**PROBLEM**
Wherever the word "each" shows up in the data, report the line it sits in.

**SOURCE MATERIAL**
-- Opening Marker --

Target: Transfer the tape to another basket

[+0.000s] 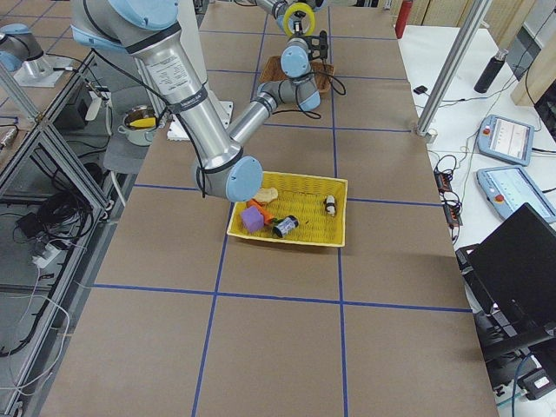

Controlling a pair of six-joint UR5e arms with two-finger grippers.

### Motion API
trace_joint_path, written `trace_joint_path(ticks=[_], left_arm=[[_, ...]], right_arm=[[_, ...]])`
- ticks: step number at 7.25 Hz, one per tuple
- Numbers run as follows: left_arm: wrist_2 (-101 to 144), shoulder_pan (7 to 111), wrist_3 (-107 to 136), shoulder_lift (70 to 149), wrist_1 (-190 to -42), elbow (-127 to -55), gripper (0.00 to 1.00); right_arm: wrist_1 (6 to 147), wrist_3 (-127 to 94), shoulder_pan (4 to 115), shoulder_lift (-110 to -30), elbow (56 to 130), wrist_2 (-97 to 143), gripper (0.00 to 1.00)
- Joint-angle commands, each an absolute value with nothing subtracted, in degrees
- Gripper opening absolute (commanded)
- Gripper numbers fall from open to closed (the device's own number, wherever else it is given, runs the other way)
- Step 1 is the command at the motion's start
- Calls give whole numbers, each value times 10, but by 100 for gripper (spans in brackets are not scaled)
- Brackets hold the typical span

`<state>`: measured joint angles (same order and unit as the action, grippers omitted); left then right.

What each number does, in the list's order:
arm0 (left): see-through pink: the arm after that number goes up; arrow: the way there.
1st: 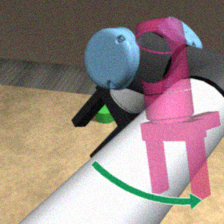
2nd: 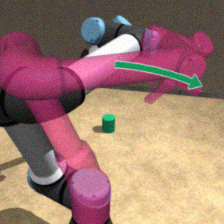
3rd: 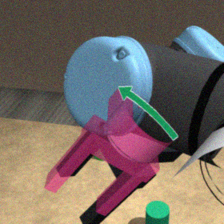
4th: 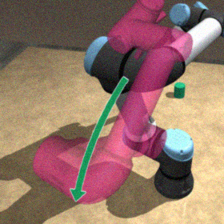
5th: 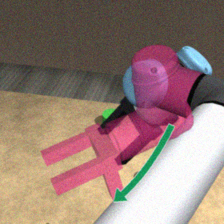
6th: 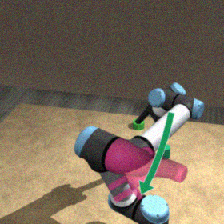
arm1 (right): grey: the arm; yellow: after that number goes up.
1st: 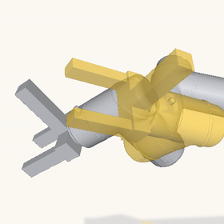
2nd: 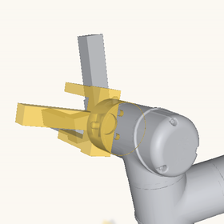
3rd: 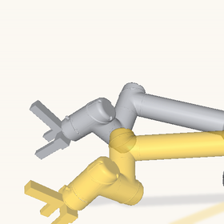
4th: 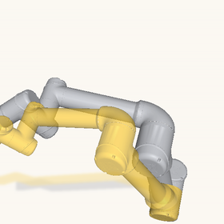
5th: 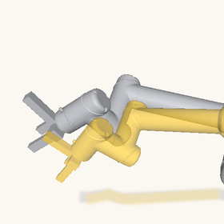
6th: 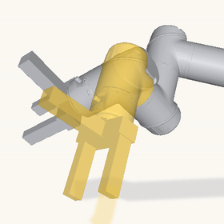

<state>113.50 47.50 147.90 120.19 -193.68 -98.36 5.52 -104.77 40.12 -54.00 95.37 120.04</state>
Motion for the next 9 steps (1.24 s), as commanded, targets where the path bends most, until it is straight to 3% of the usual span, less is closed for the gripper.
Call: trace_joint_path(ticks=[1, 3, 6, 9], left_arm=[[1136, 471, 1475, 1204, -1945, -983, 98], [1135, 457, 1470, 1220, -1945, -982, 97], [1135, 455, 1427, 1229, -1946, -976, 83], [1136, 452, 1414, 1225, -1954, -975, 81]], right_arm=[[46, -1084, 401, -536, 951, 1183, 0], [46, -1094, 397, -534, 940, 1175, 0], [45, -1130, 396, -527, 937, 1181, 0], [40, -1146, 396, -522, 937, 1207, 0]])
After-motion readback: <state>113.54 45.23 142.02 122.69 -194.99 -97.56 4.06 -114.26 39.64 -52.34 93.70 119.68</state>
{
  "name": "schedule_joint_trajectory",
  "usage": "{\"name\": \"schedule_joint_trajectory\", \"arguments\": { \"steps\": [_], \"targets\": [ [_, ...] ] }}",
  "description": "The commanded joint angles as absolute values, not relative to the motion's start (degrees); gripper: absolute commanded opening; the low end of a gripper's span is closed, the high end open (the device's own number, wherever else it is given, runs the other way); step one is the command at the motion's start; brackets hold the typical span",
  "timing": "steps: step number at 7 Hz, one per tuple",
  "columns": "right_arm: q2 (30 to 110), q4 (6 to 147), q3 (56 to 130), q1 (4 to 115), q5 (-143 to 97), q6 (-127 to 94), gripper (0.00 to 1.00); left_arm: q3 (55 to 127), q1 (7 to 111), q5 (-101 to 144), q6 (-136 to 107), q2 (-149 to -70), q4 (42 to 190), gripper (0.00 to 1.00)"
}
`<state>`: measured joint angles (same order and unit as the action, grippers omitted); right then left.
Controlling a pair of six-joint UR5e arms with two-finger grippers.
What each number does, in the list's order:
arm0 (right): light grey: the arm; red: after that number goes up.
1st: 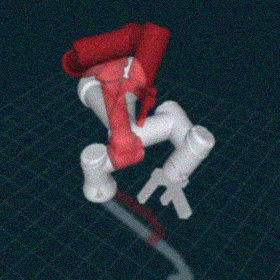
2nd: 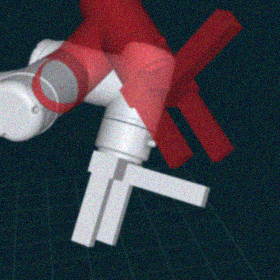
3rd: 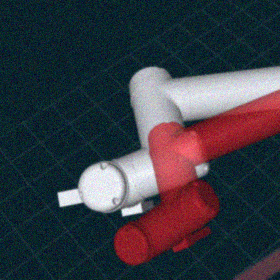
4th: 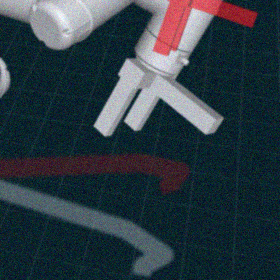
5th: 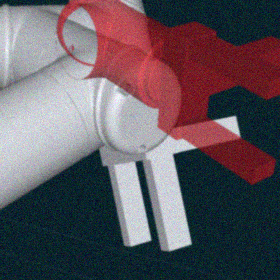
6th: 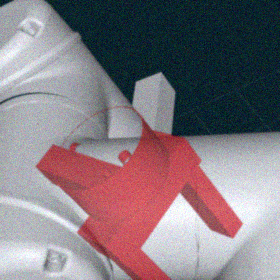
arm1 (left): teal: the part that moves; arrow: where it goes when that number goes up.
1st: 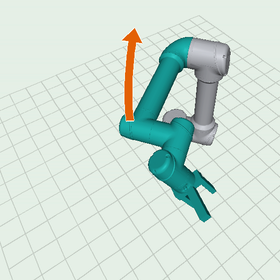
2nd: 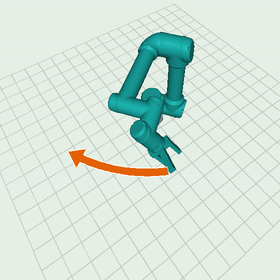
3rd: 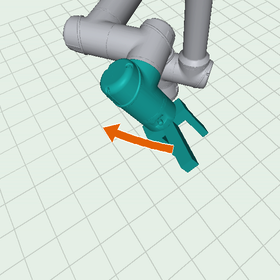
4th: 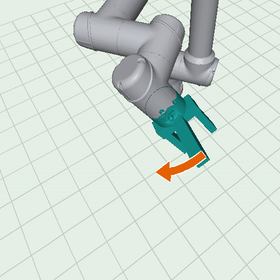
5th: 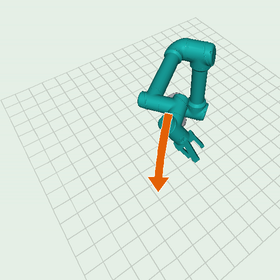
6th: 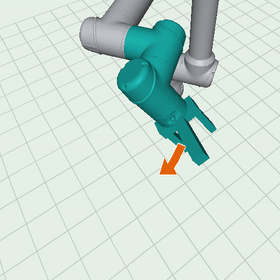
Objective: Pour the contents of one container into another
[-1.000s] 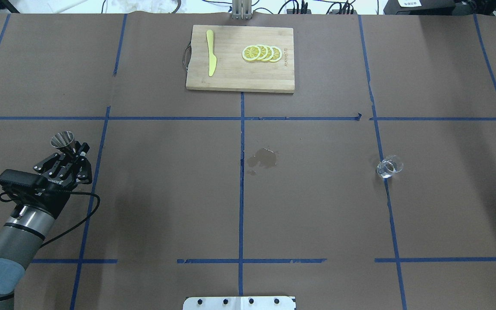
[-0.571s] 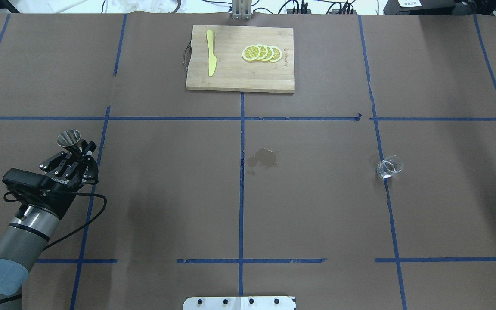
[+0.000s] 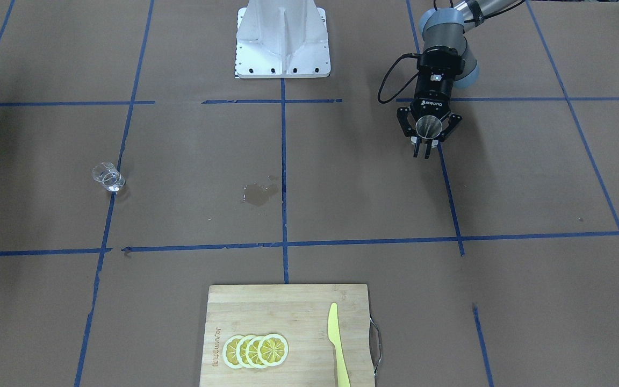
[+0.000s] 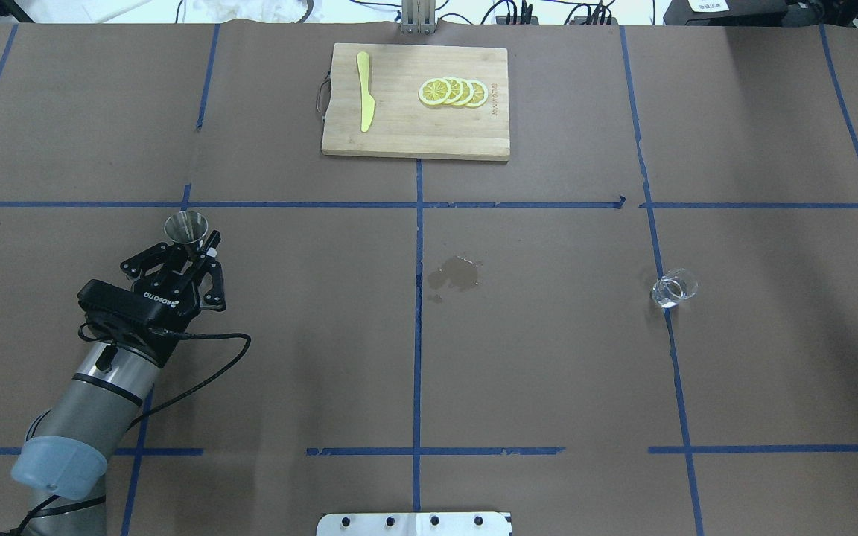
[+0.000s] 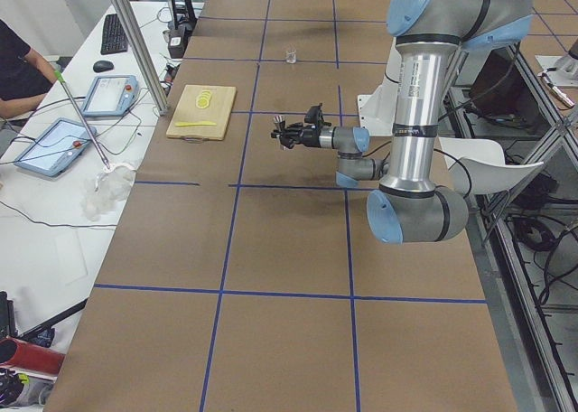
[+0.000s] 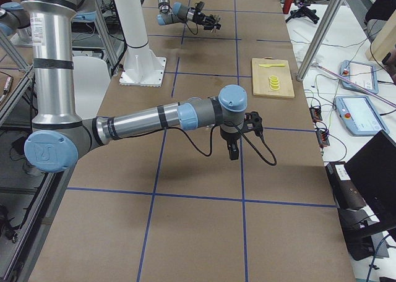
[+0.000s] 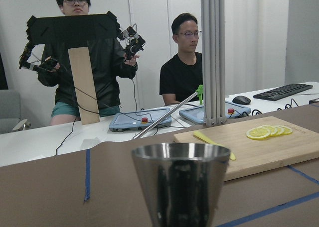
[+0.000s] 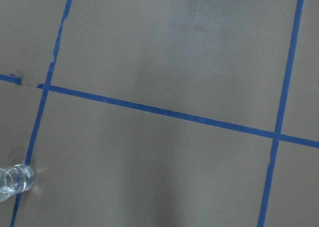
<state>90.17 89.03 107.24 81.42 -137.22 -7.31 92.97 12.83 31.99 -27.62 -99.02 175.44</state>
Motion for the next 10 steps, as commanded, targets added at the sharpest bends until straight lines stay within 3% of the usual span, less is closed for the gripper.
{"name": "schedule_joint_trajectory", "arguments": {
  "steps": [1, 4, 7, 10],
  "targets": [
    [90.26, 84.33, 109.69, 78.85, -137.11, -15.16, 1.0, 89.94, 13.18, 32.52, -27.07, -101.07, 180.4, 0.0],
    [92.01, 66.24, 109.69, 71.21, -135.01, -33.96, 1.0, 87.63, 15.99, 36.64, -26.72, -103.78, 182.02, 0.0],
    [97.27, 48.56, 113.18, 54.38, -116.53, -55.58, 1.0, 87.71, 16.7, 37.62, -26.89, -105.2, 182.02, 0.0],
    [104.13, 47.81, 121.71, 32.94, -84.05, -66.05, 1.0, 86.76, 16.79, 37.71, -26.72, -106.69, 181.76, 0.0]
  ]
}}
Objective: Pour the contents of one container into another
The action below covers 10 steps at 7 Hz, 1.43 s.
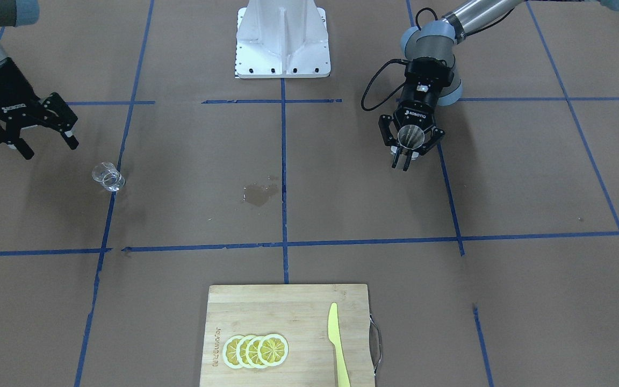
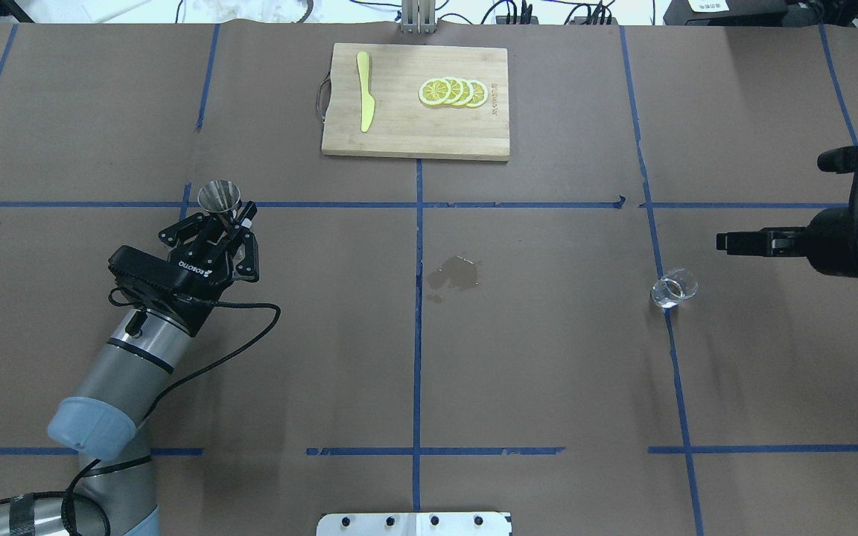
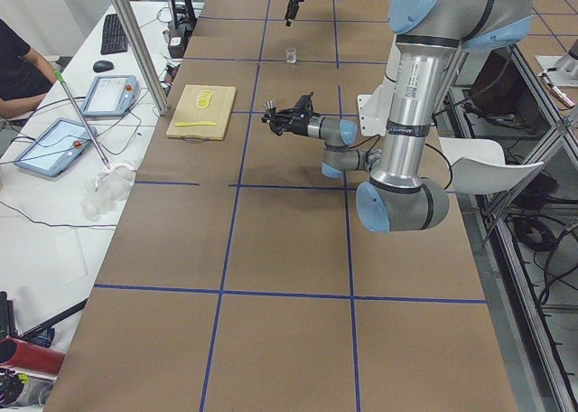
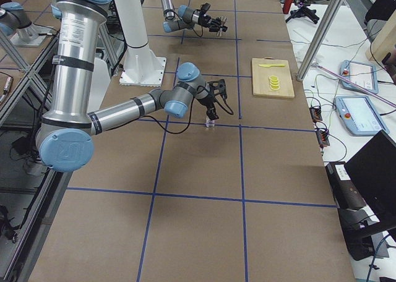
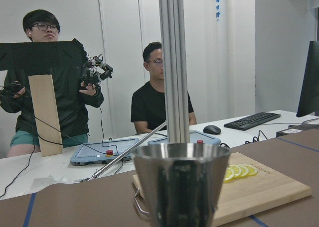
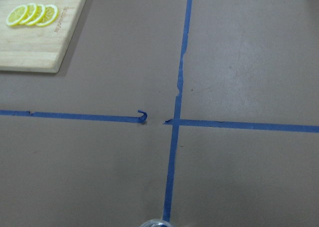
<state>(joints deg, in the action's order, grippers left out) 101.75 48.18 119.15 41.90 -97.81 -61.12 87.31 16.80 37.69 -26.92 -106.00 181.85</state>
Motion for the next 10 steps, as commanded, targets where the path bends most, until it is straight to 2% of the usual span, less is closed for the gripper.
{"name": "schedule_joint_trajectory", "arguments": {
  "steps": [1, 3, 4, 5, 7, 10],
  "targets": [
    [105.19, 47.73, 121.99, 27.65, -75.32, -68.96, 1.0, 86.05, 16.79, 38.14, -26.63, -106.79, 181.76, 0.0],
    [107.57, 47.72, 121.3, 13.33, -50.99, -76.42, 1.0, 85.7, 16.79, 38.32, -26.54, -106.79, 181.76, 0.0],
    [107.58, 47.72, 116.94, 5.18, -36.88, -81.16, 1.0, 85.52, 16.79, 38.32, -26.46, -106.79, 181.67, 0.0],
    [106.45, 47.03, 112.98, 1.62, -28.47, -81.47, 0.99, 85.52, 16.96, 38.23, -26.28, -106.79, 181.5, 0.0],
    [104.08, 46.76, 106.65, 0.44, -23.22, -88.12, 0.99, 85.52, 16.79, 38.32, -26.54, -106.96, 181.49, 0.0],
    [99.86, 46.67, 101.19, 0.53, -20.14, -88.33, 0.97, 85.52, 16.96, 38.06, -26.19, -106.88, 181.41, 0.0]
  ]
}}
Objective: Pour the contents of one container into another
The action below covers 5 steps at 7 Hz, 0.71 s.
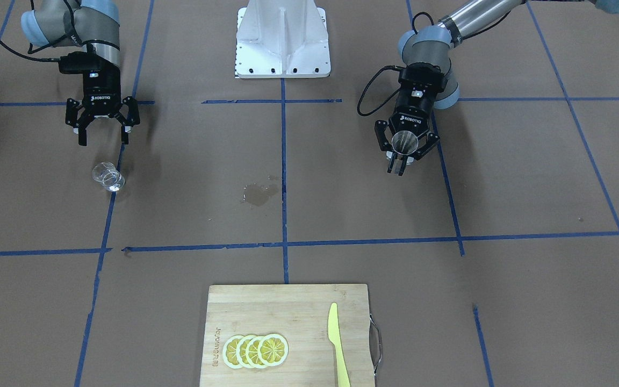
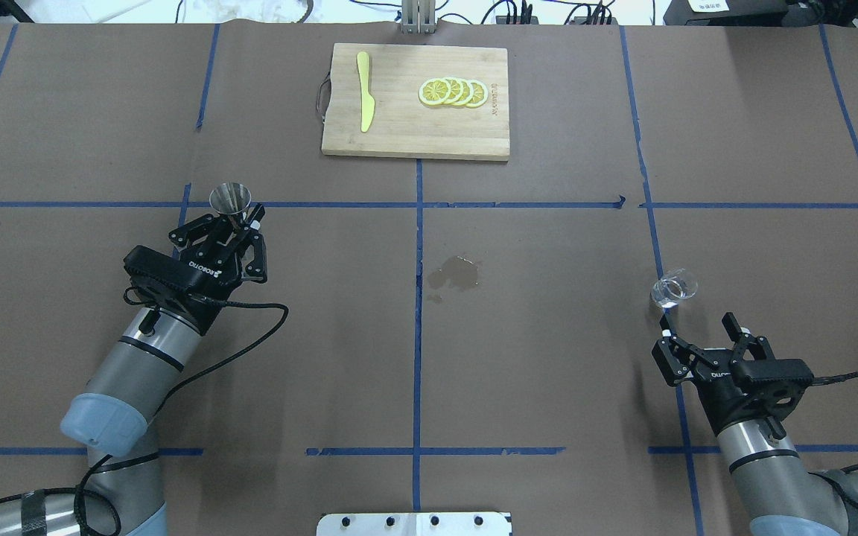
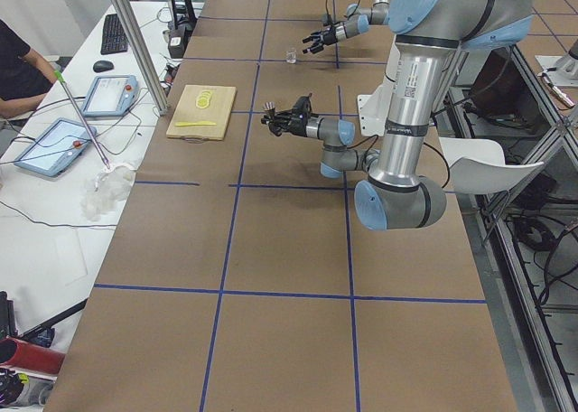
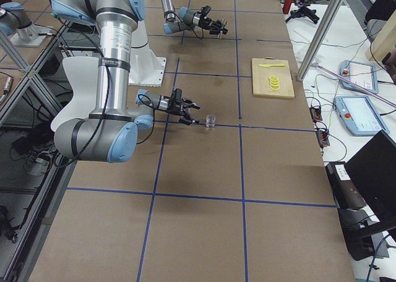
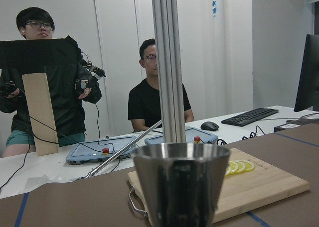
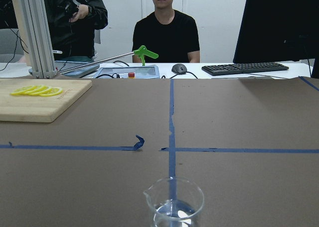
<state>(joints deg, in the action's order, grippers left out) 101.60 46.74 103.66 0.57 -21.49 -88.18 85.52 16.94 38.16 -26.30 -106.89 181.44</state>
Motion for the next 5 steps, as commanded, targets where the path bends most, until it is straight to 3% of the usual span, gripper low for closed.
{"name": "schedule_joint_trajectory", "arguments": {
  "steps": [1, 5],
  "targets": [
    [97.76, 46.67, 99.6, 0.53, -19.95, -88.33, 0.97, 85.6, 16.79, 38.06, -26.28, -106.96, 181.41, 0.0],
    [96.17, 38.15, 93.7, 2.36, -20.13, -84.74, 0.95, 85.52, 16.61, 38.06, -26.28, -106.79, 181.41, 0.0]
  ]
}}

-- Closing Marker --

**RESULT OF THIS EXERCISE**
- Joint-angle commands, each an absolute value with nothing subtracted, in degrees
- Calls give whole numbers, each value times 10, but by 100 for gripper (spans in brackets are not scaled)
What each number does, in the list's order:
What each number does, in the list's order:

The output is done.